— Task requirements —
For the records below, tally the lines that include the word "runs" and report the number alone.

— Material provided —

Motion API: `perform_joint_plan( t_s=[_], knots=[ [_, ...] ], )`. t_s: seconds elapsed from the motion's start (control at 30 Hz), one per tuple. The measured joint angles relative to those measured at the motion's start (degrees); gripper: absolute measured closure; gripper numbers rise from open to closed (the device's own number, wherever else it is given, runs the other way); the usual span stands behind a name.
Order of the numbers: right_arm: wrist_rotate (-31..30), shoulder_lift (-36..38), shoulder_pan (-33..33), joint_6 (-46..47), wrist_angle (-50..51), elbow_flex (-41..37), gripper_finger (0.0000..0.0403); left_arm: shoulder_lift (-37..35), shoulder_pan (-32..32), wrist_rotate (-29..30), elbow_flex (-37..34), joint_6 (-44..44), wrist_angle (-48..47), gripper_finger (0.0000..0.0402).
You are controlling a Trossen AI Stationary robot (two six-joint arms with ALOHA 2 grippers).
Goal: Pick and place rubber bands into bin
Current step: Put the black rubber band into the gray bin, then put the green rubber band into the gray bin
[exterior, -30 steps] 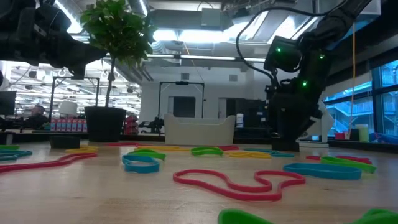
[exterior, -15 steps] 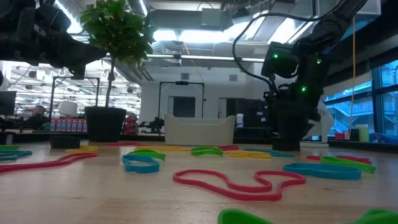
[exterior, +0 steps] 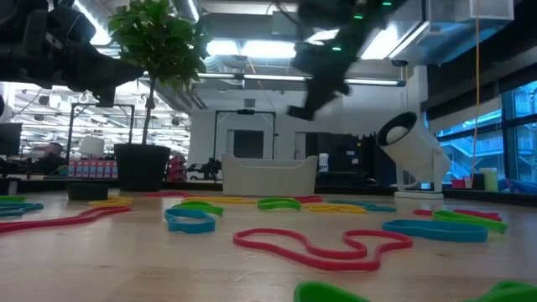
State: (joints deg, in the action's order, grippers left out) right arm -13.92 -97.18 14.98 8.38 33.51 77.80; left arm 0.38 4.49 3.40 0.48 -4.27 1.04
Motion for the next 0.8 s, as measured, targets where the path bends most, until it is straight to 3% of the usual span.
perform_joint_plan(
  t_s=[0.23, 0.4, 0.6, 0.8],
  knots=[
    [0.6, -20.4, 2.2, -4.5, 6.7, 21.1, 0.0402, 0.0, 0.0, 0.0, 0.0, 0.0, 0.0, 0.0397],
    [0.7, -30.8, 4.6, -4.0, 10.6, 29.0, 0.0391, 0.0, 0.0, 0.0, 0.0, 0.0, 0.0, 0.0397],
    [6.4, -34.9, 7.0, -2.4, 11.0, 30.0, 0.0356, 0.0, 0.0, 0.0, 0.0, 0.0, 0.0, 0.0398],
    [6.6, -33.9, 8.1, -1.5, 11.9, 30.0, 0.0304, 0.0, 0.0, 0.0, 0.0, 0.0, 0.0, 0.0398]
  ],
)
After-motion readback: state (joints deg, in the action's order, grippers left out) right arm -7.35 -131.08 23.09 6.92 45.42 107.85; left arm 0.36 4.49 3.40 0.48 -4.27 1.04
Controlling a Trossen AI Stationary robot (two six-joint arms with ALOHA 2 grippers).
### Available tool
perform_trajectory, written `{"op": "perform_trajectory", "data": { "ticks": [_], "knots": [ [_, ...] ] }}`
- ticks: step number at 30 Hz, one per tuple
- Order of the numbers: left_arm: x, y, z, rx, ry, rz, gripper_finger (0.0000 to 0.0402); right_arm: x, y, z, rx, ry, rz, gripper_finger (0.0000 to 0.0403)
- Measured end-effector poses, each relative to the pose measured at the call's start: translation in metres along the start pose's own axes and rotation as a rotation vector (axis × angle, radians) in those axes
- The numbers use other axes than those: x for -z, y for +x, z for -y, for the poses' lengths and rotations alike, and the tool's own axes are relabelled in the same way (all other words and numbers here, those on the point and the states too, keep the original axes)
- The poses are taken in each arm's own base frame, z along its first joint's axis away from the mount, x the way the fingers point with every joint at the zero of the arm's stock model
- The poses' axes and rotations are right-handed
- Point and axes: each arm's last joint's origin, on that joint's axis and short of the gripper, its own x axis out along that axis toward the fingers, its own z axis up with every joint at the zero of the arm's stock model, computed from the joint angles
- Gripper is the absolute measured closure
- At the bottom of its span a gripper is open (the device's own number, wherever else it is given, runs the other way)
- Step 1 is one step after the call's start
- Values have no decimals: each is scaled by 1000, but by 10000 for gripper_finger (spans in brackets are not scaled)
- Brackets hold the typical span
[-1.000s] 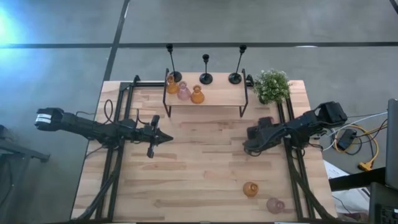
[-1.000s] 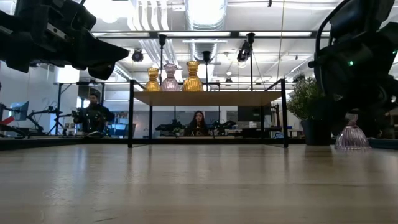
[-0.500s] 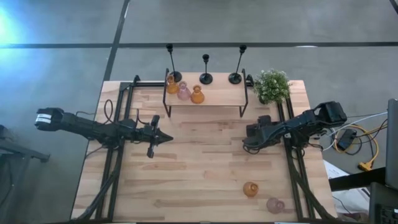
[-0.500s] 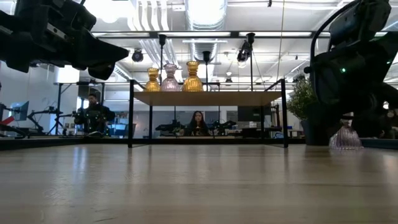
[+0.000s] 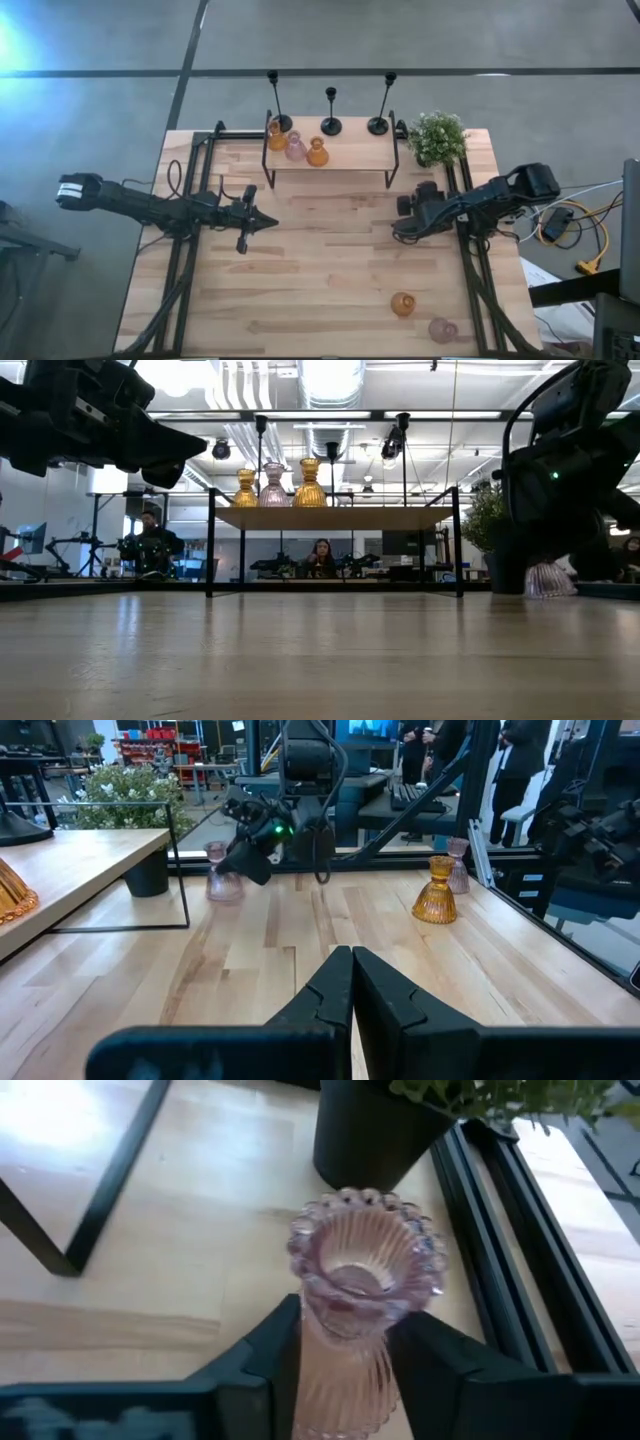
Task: Pick & Place candle stick holders
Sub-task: Put the top pink glass candle holder on the shelf
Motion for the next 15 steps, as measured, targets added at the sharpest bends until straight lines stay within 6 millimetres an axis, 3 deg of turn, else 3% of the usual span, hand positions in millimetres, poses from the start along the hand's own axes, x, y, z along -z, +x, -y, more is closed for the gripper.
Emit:
{"op": "perform_trajectory", "data": {
  "ticks": [12,15],
  "knots": [
    [0,0,0,0,0,-2,390,1,-1,2,-2,-43,-92,389],
    [0,0,0,0,0,-5,390,1,-1,2,-1,-43,-103,392]
  ]
}}
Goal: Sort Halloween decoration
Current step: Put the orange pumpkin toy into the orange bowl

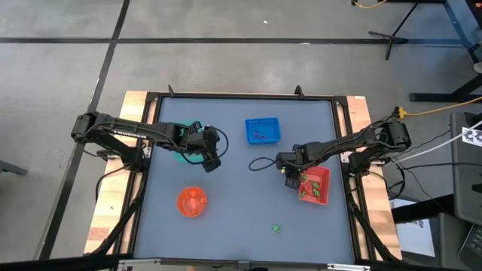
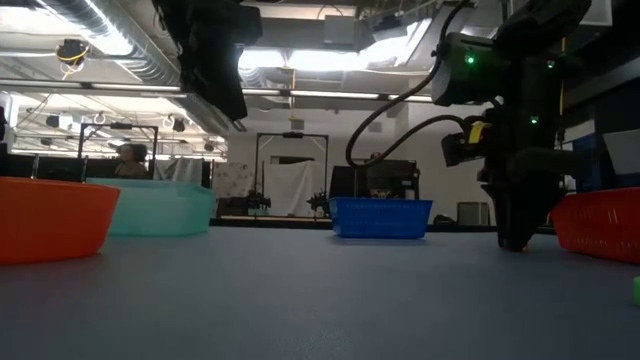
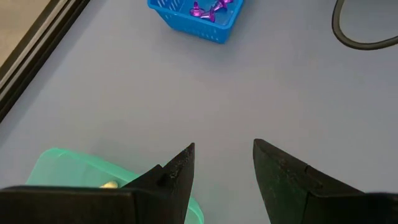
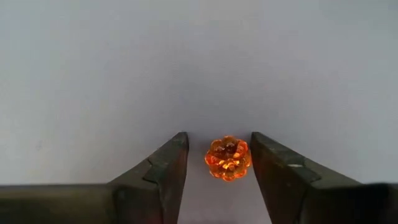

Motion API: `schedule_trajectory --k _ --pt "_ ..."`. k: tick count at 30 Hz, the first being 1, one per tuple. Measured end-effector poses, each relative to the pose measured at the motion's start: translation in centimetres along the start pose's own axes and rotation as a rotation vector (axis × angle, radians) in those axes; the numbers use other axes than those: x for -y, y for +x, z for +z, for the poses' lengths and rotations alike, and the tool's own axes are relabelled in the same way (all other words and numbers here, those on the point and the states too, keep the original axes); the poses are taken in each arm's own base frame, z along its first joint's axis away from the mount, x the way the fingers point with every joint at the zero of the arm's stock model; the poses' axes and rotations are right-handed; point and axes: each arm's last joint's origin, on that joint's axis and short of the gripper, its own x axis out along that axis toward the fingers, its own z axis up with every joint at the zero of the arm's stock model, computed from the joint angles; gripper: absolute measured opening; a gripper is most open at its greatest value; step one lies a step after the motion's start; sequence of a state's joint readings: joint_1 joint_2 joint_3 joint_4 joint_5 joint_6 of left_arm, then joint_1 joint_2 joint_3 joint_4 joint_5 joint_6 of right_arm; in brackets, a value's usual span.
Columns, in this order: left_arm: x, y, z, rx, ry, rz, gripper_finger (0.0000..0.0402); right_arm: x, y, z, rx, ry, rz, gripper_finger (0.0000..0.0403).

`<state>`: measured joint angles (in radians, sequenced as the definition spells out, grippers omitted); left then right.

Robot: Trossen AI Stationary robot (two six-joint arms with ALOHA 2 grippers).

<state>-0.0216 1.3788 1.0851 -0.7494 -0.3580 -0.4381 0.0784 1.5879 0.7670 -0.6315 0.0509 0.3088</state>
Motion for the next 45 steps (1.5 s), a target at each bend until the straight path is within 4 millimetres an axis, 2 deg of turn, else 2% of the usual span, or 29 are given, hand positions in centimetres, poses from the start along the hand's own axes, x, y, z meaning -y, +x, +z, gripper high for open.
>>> schedule_trajectory --k 10,18,29,35,45 --pt "0.0 0.0 0.0 0.001 0.000 0.000 0.0148 -0.1 -0.2 0.3 0.008 -0.001 -0.001 0.0103" --pt "0.0 0.0 0.0 0.001 -0.001 -0.001 0.0148 -0.4 -1.1 1.6 0.058 0.002 0.008 0.0098" --pt "0.0 0.0 0.0 0.001 0.002 -0.001 0.0148 -0.7 -1.3 1.9 0.067 0.002 0.098 0.0098" --pt "0.0 0.0 0.0 -0.003 0.004 -0.011 0.0148 -1.5 -1.7 3.5 0.218 -0.006 0.224 0.0098" --pt "0.3 0.0 -0.1 -0.045 0.003 -0.100 0.0148 -2.6 -3.5 6.8 0.592 0.003 0.386 0.0098"
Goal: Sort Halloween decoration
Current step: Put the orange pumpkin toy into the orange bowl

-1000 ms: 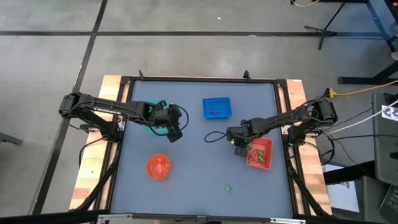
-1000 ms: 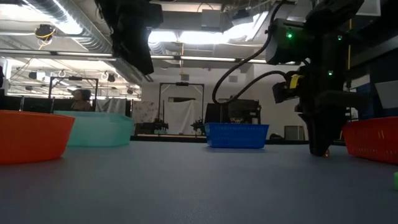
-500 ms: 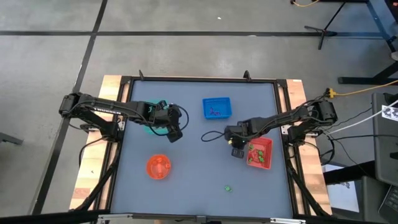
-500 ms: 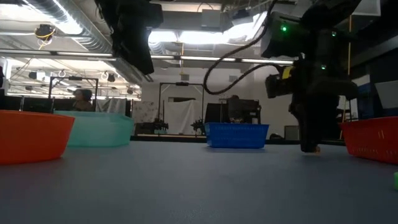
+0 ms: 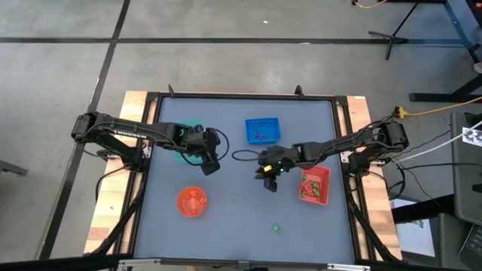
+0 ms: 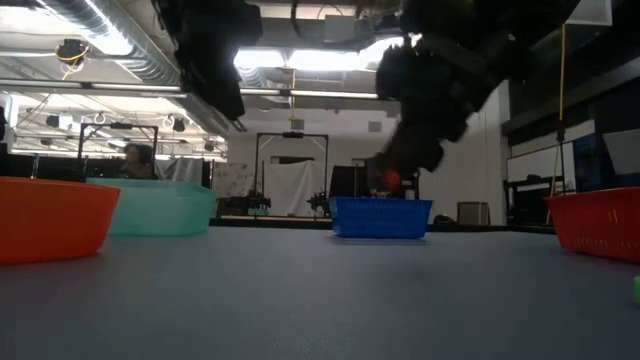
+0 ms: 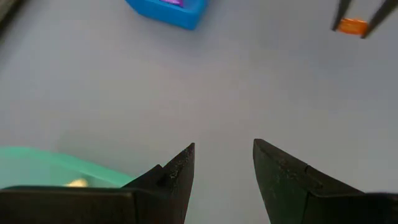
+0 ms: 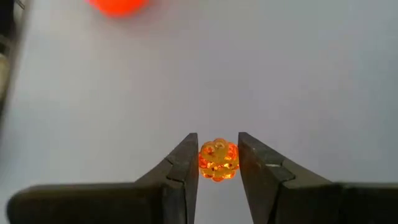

— Reply —
2